La presse algérienne a critiqué le ministre de l’Intérieur tunisien, Lotfi Ben Jeddou, à cause des dernières déclarations faites, jeudi 25 avril , sur les ondes de radio Shems FM , et rapportées par l’AFP.
Le journal de langue française l’Expression, dans son édition de samedi 27 Avril 2013 , a parlé d’insinuations sournoises de Lotfi Ben Jeddou . En référence à ses déclarations sur Shems FM ,le journal a écrit :D’après le successeur d’Ali Laarayadh, «le gouvernement algérien craignait l’exportation de la révolution tunisienne, notamment parce qu’ils ont des mouvements (islamistes) dans le Sud», commentant que la sortie du ministre suscite des interrogations: primo, sur quelles données le ministre tunisien s’est-il basé pour justifier une telle déclaration? D’autant plus qu’en sa qualité d’ex-magistrat, procureur de la République et juge d’instruction à Kasserine, il ne doit pas feindre d’ignorer qu’à un tel niveau de responsabilité, on doit allier prudence et retenue. Quand, de surcroît, on est ministre de l’Intérieur, on doit éviter de tenir des propos qui risqueraient de soulever l’ire des voisins; secundo, dire que les Algériens «sont prêts à coopérer avec nous afin de lutter contre le terrorisme», serait travestir une réalité connue de tous, à savoir que l’Algérie a de tout temps assuré son rôle pivot dans la lutte antiterroriste au Maghreb. Elle a même contribué à assurer un contrôle rigoureux de la frontière Est, prémunissant ainsi la Tunisie d’éventuelles incursions terroristes venant de Libye et du Sahel. Sur un autre chapitre, les déclarations de M.Ben Jeddou risqueraient d’envenimer les relations entre Alger et Tunis.
Le journal a rappelé que ce n’est pas la première fois que des officiels, avocats et partis tunisiens font de l’Algérie leur souffre-douleur, à l’image de l’avocat du défunt Chokri Belaïd qui avait lancé une campagne sournoise en déclarant que les assassins de ce dernier venaient du territoire algérien.
Une thèse qui, quelques jours plus tard, avait fondu comme neige au soleil.
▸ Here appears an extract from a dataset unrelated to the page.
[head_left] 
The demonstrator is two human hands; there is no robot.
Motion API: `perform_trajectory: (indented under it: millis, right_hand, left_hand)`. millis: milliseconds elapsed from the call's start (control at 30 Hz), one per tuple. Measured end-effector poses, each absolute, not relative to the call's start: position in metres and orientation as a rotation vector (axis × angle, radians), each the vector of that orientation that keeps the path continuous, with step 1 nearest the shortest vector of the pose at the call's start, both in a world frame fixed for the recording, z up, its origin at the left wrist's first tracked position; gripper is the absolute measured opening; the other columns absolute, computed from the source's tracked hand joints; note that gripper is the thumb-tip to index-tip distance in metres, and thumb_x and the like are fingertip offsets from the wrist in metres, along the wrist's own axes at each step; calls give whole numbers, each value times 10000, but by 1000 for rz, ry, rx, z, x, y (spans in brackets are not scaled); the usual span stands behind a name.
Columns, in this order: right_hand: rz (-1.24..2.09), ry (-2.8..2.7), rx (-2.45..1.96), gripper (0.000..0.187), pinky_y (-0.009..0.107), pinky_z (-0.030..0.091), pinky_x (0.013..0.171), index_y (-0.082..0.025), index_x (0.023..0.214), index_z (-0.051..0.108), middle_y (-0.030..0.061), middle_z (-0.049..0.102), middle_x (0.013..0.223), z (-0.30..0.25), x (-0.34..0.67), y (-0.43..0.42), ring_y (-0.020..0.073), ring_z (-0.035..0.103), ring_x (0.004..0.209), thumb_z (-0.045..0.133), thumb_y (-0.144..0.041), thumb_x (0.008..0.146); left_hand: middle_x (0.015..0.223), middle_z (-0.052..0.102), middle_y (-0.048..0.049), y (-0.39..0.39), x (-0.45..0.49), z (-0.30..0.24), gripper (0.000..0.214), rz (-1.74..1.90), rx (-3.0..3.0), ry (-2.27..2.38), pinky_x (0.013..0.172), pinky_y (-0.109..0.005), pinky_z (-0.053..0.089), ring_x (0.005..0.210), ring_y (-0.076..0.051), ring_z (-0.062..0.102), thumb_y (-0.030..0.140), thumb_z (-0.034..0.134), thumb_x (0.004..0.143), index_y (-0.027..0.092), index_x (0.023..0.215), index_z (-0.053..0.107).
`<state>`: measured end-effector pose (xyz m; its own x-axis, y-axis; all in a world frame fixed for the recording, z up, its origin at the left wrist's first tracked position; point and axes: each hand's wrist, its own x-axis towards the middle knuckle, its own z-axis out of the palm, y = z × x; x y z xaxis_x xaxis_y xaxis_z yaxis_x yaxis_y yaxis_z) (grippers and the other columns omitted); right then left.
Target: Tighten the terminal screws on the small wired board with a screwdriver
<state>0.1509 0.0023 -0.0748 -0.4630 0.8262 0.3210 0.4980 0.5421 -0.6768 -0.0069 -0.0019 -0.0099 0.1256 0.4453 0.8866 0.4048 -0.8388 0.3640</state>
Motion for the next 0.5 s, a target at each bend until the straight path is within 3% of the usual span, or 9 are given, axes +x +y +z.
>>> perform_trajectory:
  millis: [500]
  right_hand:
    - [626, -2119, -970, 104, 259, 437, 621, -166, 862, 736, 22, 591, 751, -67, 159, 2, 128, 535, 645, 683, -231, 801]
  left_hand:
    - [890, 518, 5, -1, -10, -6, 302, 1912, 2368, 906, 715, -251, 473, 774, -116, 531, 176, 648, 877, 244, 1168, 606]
Pour leur part, la majorité des Tunisiens, non encore remis de l’«épisode» Laarayedh, condamnent les propos provocateurs de son successeur et savent qu’ils peuvent compter sur le soutien de leurs frères algériens dans les situations les plus difficiles, conclut le journal .
D’autres journaux algériens ont avancé que le gouvernement algérien aurait demandé à son homologue tunisien , des éclaircissements à ce sujet . De son côté, Ammar Bellani, porte-parole du ministère algérien des Affaires étrangères, a indiqué au quotidien algérien « Al Chourouk », qu’ils ne sont pas sûrs des propos rapportés par l’AFP, « nous demanderons des précisions auprès de nos frères tunisiens » a-t-il renchérit.